# DIRECTIONS:
If a line in the records below contains the word "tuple", copy it.
◆ ◆ ◆ ◆ ◆
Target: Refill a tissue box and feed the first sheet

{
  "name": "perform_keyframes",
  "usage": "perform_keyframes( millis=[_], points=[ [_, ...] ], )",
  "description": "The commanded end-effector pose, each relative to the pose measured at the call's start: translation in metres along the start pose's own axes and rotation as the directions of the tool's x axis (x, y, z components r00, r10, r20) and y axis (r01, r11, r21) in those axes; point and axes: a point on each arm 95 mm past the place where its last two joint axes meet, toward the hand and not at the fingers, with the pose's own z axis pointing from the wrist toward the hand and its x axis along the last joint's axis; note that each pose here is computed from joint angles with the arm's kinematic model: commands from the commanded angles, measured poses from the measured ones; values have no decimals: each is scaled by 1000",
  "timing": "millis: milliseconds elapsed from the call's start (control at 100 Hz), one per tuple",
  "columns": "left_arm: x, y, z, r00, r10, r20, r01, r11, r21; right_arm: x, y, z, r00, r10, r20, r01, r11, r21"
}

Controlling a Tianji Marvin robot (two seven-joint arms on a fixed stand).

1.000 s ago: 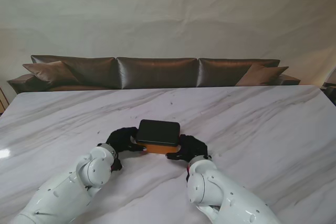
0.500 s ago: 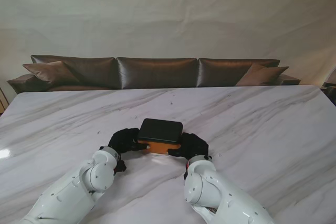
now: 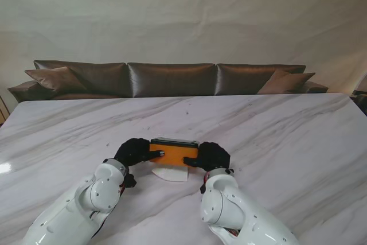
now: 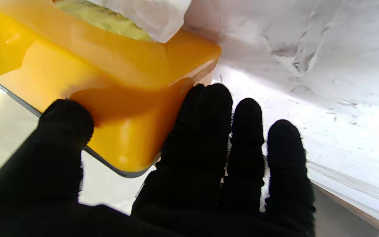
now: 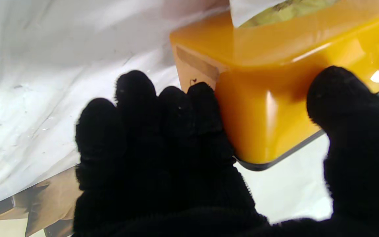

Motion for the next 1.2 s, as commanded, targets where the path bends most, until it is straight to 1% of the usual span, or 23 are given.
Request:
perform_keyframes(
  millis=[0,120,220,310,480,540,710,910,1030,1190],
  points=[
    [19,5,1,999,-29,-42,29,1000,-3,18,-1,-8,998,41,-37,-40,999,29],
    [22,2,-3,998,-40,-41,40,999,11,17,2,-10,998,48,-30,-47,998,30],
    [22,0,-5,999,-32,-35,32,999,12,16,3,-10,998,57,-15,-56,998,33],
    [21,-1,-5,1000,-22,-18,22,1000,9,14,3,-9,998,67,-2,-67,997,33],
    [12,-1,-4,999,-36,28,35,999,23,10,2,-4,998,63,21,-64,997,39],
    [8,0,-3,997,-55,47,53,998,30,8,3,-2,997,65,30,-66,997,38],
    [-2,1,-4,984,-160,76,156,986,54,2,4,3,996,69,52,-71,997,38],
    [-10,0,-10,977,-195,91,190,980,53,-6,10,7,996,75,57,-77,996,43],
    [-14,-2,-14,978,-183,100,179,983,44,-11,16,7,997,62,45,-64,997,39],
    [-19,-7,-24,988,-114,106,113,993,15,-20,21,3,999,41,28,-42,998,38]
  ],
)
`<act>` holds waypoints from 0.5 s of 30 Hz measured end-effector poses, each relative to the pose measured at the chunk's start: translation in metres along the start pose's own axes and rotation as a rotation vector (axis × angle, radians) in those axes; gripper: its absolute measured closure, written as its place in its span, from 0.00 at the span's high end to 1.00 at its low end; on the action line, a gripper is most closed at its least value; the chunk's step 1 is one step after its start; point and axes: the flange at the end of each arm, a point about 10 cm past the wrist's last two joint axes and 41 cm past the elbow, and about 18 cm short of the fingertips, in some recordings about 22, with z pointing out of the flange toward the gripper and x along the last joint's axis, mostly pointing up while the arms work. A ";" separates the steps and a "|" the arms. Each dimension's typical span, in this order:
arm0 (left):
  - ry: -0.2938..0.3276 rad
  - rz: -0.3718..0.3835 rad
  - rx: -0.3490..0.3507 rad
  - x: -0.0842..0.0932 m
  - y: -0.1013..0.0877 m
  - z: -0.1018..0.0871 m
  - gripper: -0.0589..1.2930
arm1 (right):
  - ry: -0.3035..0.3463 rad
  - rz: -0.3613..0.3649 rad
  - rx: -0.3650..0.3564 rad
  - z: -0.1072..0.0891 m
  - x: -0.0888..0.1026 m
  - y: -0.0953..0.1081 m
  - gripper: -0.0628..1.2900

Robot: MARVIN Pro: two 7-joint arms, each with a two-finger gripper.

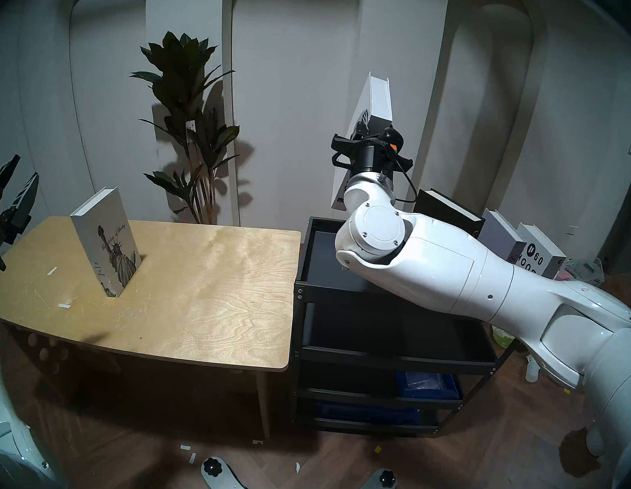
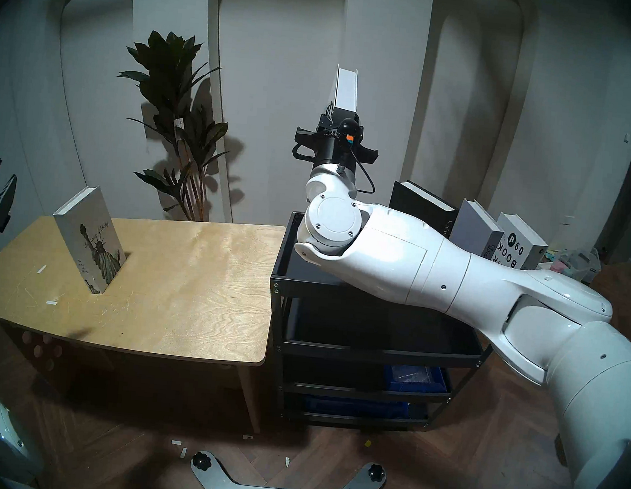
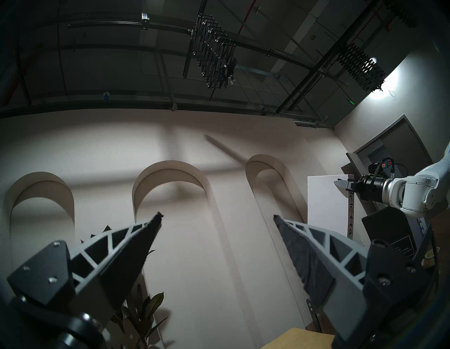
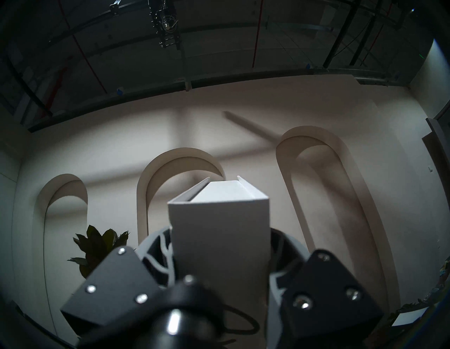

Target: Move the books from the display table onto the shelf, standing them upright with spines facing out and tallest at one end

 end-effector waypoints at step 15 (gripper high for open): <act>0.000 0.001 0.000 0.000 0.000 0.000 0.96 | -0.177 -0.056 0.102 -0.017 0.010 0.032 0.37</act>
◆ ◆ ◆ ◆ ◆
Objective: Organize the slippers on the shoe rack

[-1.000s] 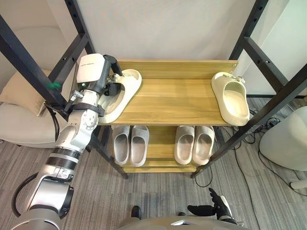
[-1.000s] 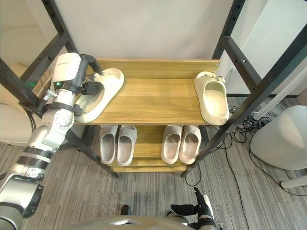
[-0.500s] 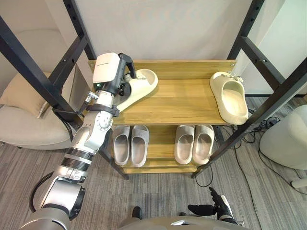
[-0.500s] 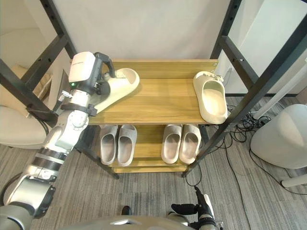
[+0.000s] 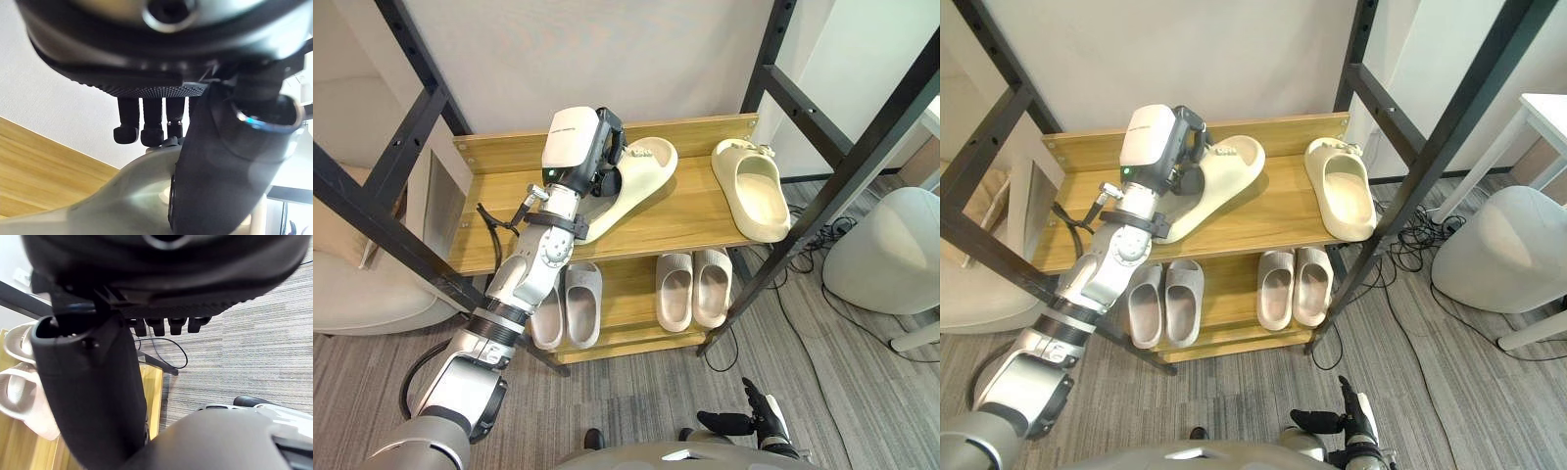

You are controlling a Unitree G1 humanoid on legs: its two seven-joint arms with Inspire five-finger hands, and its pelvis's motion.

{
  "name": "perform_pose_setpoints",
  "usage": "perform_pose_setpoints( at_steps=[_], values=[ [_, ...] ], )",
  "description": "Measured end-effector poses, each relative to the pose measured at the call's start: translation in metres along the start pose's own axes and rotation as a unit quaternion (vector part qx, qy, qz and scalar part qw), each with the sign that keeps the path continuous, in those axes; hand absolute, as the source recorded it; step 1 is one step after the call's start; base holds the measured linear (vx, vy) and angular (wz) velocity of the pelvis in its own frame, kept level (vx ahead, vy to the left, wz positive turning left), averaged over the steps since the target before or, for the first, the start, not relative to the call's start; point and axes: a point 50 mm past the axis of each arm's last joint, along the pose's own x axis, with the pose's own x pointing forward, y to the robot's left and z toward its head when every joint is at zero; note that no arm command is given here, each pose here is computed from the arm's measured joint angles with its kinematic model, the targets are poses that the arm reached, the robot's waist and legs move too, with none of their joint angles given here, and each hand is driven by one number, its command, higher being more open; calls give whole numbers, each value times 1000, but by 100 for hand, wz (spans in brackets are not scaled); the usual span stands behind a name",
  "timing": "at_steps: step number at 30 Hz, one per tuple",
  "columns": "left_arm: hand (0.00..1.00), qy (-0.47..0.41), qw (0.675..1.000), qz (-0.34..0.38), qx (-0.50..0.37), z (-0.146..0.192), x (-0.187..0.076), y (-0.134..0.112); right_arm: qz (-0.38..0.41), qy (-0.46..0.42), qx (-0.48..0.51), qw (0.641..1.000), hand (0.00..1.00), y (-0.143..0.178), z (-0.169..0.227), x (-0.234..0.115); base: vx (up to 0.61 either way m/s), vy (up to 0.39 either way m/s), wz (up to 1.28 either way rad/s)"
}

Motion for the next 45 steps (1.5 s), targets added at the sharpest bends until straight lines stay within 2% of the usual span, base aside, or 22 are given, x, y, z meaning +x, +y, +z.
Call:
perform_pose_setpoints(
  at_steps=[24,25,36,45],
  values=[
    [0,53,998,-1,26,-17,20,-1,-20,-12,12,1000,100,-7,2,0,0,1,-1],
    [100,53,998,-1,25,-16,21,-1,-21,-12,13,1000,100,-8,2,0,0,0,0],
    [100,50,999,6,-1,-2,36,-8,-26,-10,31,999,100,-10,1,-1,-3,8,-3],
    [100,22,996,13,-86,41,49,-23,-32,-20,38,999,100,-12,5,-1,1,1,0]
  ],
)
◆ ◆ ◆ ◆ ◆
# RESULT OF THE TASK:
  "timing": "millis: milliseconds elapsed from the call's start (control at 100 Hz), one per tuple",
  "timing": "at_steps: step number at 30 Hz, one per tuple",

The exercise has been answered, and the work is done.